The track, car and other structures were sold for scrap. As of 2021, some of the concrete sleepers can still be viewed at low tide. Eventually Volk's Electric Railway was extended along the seafront as far as Black Rock, Kemptown, a small portion of the original length of the marine railway; it remains in operation.

A model of the railway car is on display, along with a poster for the railway, in the Brighton Toy and Model Museum and the visitor centre of the Volks Electric Railway.

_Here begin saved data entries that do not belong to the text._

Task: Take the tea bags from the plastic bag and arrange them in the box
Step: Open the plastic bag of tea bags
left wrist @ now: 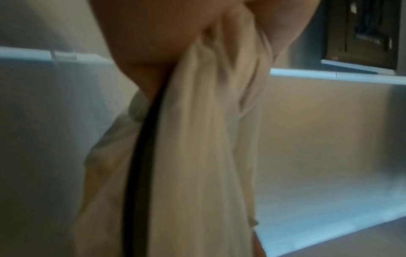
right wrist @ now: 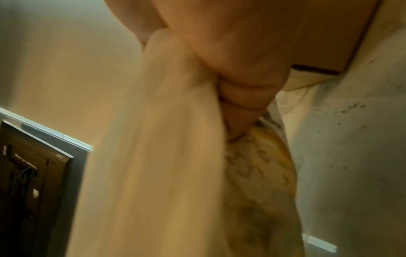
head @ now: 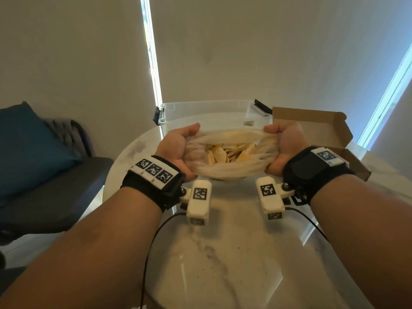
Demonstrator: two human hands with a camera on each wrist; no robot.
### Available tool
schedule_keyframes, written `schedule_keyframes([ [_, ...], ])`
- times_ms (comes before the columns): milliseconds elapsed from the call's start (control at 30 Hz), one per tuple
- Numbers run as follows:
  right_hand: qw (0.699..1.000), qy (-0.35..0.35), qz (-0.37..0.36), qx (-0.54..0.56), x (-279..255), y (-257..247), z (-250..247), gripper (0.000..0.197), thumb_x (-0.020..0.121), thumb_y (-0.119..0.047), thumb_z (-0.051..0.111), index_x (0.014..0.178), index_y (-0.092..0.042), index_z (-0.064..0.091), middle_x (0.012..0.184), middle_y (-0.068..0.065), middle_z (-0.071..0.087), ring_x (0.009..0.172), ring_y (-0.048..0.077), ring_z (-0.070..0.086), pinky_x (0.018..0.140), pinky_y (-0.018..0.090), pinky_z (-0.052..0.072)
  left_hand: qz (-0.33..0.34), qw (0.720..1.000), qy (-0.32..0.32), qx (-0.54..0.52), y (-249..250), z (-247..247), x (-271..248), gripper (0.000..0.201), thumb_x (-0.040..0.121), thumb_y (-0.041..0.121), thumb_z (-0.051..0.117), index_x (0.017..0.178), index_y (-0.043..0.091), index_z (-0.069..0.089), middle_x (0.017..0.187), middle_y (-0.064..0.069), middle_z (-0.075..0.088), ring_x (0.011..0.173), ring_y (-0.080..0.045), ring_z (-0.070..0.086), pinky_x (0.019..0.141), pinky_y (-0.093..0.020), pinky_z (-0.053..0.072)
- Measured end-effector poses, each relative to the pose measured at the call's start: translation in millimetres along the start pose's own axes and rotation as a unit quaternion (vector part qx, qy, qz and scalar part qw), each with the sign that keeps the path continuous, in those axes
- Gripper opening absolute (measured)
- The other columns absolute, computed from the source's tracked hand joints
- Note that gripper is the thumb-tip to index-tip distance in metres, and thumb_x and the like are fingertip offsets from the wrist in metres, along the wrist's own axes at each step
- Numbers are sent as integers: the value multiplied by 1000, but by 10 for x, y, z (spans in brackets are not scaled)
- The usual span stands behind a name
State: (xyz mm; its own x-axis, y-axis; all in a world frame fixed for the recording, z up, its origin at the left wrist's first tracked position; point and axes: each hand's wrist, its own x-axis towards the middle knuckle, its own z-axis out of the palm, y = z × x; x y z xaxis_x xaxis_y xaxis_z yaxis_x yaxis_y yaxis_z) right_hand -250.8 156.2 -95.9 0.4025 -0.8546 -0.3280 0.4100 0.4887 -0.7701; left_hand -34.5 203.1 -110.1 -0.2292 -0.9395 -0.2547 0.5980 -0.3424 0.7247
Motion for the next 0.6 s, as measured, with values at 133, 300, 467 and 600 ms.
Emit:
schedule_keyframes([
  [133,1000,13,11,1,49,28,-89,46,88,-16,49,134,-14,54,134,18,62,125,38,58,103,60,44,13,995,68,76,-78,-109,114,59,88,42,66,136,10,56,115,-18,69,105,-39,68,97,-51,50],
  [300,999,41,-3,-35,125,9,-128,34,100,-24,50,131,-13,56,120,21,70,113,42,65,103,60,46,63,969,120,207,-95,-108,170,73,58,13,85,126,11,59,123,-20,67,103,-39,69,79,-50,58],
  [467,987,112,5,-119,218,-20,-134,31,99,-27,58,128,-16,56,118,16,72,105,39,70,92,55,56,176,900,264,300,-101,-64,261,47,72,5,81,104,25,53,111,-10,62,97,-31,67,76,-43,59],
  [600,897,231,-23,-377,331,26,-91,46,90,-49,66,115,-12,59,110,16,69,94,37,71,85,52,59,223,845,292,389,-136,-2,314,18,86,33,73,81,23,60,97,-13,70,85,-37,69,74,-50,57],
])
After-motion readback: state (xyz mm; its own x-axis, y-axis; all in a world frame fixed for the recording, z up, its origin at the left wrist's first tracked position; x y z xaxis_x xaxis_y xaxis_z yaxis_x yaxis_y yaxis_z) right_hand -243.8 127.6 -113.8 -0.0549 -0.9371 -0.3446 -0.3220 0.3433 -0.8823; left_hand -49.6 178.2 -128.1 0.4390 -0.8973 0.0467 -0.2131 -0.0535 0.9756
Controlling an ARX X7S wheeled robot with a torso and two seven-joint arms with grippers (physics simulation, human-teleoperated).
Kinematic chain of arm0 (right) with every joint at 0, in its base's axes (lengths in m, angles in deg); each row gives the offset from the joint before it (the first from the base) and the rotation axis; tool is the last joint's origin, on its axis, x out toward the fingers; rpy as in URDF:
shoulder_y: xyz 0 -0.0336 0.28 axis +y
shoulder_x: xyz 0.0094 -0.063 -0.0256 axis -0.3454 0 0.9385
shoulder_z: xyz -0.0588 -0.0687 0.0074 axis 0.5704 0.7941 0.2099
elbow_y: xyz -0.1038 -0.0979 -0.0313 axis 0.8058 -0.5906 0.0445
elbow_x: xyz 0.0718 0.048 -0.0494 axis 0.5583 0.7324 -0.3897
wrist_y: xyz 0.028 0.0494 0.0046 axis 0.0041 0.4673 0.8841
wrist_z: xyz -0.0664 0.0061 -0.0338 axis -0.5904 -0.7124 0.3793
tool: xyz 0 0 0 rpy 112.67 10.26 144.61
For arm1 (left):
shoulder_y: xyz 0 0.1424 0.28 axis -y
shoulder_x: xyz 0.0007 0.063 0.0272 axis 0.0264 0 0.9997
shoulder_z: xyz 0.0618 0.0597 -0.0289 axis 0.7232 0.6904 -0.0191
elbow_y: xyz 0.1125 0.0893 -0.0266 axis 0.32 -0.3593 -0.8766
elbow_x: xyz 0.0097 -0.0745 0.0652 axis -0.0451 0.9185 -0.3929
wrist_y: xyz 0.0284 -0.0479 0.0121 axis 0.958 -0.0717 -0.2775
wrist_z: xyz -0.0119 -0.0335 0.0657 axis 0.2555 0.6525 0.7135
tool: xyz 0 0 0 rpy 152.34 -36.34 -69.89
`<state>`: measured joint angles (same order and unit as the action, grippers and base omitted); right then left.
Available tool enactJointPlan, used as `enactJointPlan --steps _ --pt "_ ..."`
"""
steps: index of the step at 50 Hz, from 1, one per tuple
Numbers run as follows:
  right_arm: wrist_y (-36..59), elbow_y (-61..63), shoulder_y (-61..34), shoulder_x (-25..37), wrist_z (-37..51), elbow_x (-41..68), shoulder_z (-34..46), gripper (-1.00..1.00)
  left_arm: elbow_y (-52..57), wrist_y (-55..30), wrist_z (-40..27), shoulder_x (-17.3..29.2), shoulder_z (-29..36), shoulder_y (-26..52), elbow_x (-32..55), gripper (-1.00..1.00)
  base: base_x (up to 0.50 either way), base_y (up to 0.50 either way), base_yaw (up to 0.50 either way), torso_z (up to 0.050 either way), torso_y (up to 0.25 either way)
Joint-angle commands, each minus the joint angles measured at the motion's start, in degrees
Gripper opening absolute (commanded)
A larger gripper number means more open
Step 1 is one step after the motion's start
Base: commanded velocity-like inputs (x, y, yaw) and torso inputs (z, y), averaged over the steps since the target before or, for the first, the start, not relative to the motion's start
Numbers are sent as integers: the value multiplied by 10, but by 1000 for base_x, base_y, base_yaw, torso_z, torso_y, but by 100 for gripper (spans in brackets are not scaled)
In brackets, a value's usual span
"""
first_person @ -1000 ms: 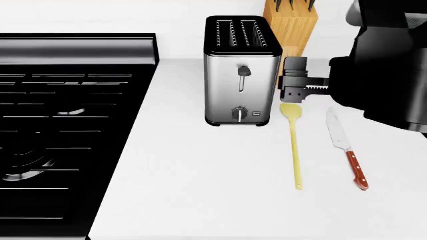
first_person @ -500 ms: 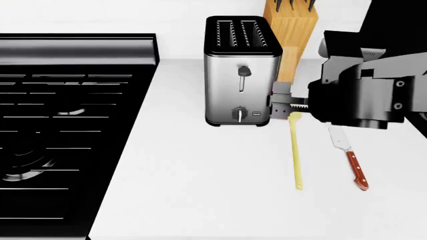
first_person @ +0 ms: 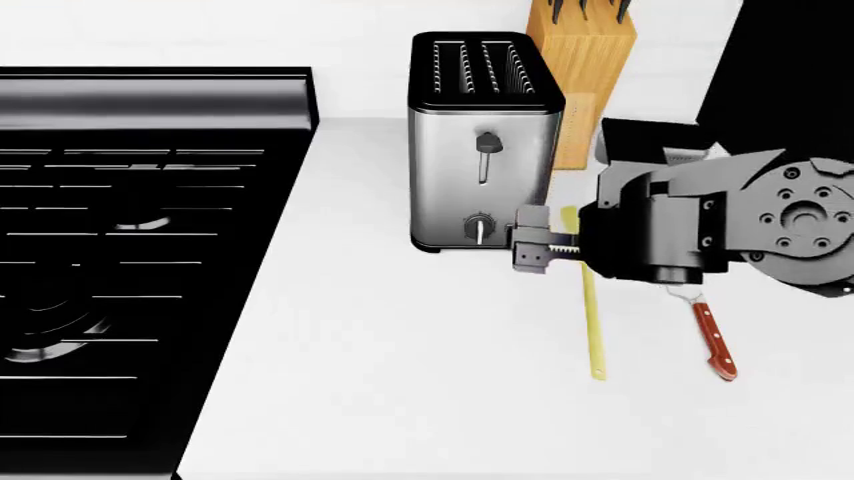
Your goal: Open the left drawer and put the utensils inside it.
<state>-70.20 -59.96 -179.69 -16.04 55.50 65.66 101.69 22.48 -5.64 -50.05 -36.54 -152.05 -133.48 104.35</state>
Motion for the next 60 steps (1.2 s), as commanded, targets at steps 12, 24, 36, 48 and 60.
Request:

==Similar forms of transport==
===On rails===
- St. Malo, France, between 1873 and 1923 had a 110 yd single-track railway across the harbour, running on submerged rails, bearing a strong resemblance to Volk's Pioneer. The vehicle was cable-hauled rather than self-propelled.
- Some ferries are arranged to operate on underwater rails. For example, some diesel-powered ferries across the Amsterdam-Rhine Canal in The Netherlands.
- Several theme-park attractions, including the Mark Twain Riverboat at Disneyland, feature vehicles guided by submerged rails or guideways.

===Other===
- BARV, a tracked military vehicle designed to wade through seawater up to 3 m deep.
- Sea tractor, a motor vehicle that can travel through shallow water, with driver and passengers on a raised platform.